Democratic U.S. Senate seats fell from 55 to 46. Their share of the House plummeted from 256 seats to 194. Republicans still control both chambers going into the next session.
Democratic governerships also became a rarity during this eight-year period, slipping from 28 to 16.
The Obama years, which saw the rise of the Tea Party as well as a new movement form around Trump that is still being defined, coincided with a loss of 958 state legislative seats for Democrats.
Still, Obama said in an interview which aired Monday that, if he were allowed to run for a third term, he would have been victorious.

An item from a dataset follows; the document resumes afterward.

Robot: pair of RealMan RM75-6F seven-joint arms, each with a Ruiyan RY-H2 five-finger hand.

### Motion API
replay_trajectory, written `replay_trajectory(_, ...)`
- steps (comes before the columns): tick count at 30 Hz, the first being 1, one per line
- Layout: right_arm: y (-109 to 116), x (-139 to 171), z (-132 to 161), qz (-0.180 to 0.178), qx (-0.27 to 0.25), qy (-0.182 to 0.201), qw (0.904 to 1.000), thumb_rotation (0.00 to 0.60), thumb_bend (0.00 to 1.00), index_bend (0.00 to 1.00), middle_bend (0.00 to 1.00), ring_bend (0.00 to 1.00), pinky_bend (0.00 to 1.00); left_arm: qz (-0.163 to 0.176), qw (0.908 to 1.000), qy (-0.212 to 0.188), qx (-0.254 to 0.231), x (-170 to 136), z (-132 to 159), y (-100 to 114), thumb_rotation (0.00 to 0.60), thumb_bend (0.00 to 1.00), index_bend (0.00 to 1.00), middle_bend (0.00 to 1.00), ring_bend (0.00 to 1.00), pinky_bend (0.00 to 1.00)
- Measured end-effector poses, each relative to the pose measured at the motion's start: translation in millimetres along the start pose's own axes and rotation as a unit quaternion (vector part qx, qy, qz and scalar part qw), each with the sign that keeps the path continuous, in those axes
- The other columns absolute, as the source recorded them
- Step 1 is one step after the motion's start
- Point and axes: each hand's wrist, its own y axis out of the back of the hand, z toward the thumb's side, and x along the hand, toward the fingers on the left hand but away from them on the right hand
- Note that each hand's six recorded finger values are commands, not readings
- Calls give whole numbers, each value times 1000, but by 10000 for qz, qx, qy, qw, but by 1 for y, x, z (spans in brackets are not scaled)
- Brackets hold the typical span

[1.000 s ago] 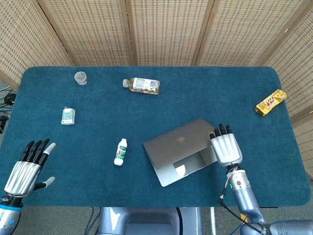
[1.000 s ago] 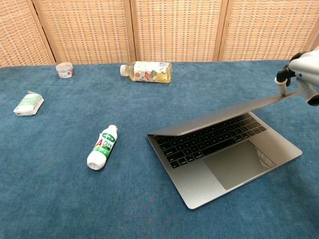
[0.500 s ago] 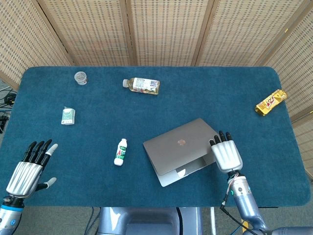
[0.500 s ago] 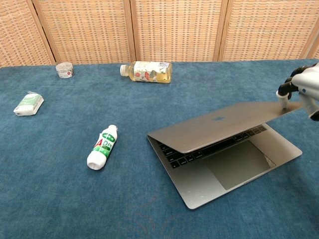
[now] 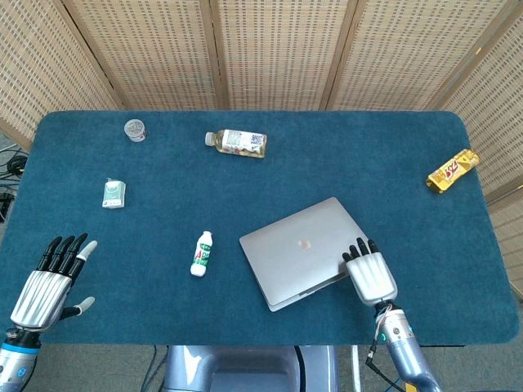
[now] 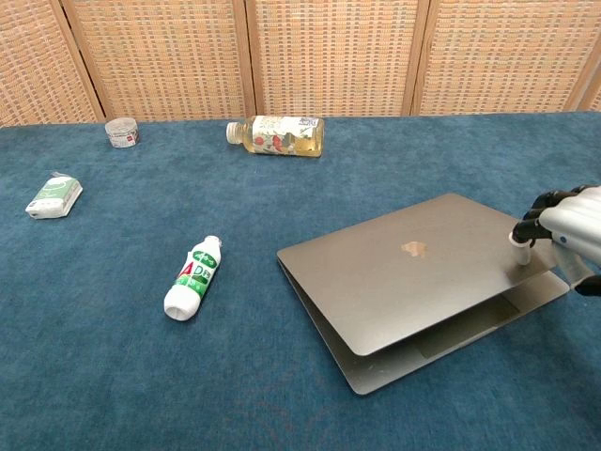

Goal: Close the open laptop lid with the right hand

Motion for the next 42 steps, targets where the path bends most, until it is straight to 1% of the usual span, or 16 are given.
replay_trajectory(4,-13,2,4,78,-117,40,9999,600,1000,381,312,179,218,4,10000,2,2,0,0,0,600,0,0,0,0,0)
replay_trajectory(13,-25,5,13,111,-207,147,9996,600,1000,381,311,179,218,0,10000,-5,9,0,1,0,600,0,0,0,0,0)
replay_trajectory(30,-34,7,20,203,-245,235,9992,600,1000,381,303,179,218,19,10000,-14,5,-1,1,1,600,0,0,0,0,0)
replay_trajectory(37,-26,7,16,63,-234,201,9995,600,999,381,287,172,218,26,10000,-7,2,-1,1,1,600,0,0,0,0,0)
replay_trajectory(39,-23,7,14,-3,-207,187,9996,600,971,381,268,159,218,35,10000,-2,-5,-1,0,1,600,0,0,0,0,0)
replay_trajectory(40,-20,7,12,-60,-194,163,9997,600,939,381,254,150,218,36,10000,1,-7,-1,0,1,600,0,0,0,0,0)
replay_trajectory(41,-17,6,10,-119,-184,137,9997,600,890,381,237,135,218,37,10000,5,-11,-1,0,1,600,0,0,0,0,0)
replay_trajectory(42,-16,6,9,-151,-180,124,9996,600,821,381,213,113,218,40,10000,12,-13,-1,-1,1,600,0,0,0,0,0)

“I am confident in this vision because I’m confident that if I had run again and articulated it, I think I could’ve mobilized a majority of the American people to rally behind it,” Obama told ex-adviser David Axelrod for “The Axe Files” podcast.
Trump responded, "no way!"
While Obama and others note that Clinton still won the popular vote last month, and Democrats shaved down the Republican majority on Capitol Hill, others in the party have voiced concerns about where Democrats go from here.
“We’re not even a national party at this point,” Rep. Tim Ryan, D-Ohio, said last month as he made a failed run at the House minority leader position. “We have some support on the coasts, but we’ve lost the support of middle America, and we’ve got to make some changes. So I’m pulling the fire alarm here, because the house is on fire.”